-- Data to use follows --

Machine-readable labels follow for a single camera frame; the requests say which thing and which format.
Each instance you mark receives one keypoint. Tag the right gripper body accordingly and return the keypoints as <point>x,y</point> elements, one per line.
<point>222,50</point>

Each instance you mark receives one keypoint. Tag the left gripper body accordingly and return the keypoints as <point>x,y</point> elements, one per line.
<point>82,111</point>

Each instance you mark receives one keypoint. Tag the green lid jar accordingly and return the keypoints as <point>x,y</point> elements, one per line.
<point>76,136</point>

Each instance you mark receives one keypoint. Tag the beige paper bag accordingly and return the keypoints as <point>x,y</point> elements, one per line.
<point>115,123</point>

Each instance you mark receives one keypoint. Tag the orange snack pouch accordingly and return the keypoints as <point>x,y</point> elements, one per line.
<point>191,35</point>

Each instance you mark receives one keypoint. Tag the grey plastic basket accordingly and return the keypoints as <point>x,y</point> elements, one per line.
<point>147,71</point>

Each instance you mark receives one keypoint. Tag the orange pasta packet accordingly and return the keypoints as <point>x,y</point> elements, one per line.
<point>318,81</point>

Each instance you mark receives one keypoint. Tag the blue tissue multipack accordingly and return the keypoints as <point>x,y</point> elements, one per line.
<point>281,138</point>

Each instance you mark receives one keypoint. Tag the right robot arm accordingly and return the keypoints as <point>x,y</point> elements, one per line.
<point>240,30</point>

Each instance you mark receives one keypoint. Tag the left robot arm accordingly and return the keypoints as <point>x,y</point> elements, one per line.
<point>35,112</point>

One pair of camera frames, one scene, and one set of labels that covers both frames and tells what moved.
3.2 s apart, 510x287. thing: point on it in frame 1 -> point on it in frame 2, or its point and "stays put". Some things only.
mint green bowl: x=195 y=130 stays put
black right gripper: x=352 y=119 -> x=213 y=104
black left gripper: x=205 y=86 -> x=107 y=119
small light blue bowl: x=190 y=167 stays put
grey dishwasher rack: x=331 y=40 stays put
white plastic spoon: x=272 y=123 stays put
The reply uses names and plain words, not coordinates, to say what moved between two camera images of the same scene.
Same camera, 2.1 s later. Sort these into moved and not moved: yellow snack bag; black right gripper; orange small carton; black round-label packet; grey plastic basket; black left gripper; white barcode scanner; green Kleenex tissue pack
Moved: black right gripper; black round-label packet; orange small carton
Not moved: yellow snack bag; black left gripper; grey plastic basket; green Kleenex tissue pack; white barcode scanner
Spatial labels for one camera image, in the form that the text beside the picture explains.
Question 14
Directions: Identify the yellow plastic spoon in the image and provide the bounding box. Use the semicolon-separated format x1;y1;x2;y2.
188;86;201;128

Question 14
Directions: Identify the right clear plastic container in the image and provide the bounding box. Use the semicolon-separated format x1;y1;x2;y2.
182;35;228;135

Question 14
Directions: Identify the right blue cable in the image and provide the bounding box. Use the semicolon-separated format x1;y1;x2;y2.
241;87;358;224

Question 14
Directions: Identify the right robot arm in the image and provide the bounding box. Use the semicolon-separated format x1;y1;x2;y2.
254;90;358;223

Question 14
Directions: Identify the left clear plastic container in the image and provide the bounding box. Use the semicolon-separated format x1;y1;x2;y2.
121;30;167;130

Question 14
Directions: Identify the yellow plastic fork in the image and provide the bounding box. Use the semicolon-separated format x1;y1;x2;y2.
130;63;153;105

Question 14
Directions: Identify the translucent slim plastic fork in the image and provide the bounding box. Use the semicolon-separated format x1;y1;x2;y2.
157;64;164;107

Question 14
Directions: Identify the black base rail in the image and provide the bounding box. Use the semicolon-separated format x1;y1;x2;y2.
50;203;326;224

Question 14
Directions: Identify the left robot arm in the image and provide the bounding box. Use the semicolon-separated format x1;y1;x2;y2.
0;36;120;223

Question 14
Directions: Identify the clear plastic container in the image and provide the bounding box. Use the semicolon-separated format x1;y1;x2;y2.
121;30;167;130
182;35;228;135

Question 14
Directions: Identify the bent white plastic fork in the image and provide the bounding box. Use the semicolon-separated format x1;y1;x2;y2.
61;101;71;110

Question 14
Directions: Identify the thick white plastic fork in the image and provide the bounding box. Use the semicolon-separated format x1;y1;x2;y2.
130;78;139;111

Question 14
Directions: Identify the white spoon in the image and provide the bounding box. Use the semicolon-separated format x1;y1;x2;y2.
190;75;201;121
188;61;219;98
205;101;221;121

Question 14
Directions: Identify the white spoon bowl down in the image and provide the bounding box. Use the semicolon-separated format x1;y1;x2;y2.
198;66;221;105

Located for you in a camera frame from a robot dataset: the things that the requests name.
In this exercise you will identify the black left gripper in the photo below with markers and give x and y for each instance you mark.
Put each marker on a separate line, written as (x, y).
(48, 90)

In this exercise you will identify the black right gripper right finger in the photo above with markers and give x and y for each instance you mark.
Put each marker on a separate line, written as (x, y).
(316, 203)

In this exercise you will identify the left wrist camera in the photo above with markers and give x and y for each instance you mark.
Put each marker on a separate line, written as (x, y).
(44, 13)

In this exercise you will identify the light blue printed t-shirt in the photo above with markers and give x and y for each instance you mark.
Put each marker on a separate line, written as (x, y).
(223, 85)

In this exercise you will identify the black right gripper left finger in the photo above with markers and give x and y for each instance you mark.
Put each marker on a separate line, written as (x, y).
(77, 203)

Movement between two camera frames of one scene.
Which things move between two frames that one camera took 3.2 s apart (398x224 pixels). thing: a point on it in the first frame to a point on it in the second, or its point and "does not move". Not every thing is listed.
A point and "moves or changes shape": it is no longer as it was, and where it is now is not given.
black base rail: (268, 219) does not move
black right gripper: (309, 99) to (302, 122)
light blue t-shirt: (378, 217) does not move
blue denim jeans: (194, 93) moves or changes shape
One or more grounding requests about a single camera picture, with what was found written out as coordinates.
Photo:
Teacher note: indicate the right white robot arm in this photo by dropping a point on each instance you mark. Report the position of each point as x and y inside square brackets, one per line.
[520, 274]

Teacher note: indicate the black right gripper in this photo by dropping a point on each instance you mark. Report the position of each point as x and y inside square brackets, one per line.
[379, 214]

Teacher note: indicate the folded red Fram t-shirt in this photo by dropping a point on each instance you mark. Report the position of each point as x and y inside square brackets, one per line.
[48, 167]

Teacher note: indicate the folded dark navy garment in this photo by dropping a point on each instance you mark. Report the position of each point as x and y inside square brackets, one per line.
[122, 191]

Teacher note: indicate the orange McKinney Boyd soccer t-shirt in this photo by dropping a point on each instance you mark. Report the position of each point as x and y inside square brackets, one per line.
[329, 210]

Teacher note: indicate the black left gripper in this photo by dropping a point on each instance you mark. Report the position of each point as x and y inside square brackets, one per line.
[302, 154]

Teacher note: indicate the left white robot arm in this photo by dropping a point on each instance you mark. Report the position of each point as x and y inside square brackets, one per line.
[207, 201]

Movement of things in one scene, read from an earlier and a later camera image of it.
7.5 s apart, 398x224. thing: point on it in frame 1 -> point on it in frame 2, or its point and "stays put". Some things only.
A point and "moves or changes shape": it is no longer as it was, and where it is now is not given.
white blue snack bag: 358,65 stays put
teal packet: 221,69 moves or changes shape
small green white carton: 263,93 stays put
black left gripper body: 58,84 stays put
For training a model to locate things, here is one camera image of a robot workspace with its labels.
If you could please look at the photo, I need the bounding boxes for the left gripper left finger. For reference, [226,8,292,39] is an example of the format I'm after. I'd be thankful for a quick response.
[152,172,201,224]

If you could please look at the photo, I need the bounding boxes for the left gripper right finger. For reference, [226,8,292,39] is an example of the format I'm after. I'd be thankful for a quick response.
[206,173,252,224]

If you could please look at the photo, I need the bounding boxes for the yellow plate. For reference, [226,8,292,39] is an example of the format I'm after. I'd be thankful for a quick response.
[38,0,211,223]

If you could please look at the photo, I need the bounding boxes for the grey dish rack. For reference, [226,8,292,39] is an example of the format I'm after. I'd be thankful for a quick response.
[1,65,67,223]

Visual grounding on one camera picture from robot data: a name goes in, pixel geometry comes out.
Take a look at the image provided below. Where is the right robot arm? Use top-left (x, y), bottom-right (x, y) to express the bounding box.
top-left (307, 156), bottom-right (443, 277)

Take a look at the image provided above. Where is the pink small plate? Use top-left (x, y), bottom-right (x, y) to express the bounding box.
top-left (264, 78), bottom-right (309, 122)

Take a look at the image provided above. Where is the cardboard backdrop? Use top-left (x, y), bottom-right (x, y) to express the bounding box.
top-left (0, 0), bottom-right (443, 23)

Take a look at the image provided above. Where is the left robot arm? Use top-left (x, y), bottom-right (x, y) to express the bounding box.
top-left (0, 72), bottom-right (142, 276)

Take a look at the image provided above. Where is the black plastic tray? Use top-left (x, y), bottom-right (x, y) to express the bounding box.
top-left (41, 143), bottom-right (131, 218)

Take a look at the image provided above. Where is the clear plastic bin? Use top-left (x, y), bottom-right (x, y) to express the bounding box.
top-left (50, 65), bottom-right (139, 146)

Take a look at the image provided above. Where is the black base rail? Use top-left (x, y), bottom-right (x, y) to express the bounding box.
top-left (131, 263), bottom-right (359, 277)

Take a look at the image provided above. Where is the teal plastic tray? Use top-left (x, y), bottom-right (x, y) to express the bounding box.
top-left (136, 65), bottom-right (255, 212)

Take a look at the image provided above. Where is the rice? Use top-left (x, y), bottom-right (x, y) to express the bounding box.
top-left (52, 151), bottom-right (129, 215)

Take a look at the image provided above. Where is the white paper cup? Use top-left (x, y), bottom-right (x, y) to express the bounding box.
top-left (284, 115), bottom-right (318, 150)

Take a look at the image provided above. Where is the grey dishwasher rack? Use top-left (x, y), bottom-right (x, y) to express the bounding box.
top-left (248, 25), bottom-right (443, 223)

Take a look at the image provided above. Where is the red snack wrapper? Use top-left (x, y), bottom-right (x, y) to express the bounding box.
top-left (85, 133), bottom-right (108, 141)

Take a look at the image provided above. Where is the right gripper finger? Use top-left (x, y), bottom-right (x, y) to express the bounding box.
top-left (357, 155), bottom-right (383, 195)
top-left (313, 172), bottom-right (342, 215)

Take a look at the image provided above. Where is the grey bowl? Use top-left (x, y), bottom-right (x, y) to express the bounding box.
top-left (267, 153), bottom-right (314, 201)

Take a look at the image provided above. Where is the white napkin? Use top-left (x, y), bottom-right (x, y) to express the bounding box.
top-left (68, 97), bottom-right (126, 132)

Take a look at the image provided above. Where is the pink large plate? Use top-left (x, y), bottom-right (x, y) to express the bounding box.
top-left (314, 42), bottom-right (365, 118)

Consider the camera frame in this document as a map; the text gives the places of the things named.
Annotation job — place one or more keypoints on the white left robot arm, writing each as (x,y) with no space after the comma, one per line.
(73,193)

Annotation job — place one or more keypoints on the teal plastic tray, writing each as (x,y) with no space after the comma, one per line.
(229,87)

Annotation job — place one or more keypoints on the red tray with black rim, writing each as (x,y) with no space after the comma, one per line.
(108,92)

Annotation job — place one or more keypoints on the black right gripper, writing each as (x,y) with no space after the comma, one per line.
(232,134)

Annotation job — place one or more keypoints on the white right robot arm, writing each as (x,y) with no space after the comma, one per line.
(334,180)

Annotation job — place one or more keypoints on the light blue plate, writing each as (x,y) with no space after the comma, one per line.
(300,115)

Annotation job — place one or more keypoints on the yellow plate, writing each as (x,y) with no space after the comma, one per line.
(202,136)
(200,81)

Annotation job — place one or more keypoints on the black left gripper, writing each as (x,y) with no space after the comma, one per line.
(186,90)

-- Data to use concluded --

* [Aim of the task] The lines to retype, exactly and only, run from the first line of the material through the line with "Each instance you mark receives one keypoint. Tag the green".

* [Final answer]
Machine-readable labels follow for a single camera frame; the requests say which thing and which format.
Each instance you mark receives one keypoint. Tag the right gripper body accordingly and return the keypoints as <point>x,y</point> elements, one per line.
<point>222,50</point>

Each instance you mark receives one keypoint. Tag the left gripper body accordingly and return the keypoints as <point>x,y</point> elements, one per line.
<point>82,111</point>

Each instance you mark receives one keypoint. Tag the green lid jar accordingly and return the keypoints as <point>x,y</point> elements, one per line.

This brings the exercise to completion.